▸ Aim of the exercise
Respond with nothing but the number of lines in this data that include the word "small".

─── Task input ───

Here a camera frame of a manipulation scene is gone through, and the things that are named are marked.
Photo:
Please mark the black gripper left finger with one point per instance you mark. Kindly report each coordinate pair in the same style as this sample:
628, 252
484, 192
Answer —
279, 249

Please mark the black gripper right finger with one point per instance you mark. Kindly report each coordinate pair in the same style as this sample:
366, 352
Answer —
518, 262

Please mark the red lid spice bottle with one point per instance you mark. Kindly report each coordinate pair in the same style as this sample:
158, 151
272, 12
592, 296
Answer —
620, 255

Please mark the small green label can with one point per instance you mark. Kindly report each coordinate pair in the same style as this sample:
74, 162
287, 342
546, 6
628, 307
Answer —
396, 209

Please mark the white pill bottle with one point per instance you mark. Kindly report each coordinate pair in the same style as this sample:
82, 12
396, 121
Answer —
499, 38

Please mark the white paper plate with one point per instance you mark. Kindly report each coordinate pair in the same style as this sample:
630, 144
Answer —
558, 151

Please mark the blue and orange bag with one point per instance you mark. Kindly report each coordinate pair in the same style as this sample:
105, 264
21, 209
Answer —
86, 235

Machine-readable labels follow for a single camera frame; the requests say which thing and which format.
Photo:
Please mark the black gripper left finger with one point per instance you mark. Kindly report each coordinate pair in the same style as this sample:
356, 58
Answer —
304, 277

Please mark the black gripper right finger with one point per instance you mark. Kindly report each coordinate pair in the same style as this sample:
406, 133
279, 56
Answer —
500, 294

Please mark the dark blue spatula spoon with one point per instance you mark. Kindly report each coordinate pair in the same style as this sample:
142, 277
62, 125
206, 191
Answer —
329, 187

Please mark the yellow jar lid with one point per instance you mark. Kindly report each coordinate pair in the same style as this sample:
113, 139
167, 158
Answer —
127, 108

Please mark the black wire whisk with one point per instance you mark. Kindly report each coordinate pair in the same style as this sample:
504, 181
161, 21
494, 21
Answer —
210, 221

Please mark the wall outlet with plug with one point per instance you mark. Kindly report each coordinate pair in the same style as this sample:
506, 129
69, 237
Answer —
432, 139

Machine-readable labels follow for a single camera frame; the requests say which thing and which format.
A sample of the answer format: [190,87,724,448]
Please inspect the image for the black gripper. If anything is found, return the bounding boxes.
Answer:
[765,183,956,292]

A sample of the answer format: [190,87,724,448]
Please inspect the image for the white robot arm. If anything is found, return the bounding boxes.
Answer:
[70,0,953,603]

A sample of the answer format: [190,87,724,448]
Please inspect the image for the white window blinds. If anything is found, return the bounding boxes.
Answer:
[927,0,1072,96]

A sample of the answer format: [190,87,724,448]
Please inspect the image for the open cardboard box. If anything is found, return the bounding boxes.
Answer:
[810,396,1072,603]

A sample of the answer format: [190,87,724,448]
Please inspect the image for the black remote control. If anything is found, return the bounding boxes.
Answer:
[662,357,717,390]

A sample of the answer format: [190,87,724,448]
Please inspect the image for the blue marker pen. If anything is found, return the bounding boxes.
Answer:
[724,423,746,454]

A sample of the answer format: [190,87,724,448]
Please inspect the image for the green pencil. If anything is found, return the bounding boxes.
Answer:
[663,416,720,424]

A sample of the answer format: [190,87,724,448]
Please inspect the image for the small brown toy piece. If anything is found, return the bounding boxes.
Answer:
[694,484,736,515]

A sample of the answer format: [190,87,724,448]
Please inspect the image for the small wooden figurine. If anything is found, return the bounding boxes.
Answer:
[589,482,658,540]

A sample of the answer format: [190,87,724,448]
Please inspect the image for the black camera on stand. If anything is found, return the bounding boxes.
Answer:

───

▸ Solved exercise
3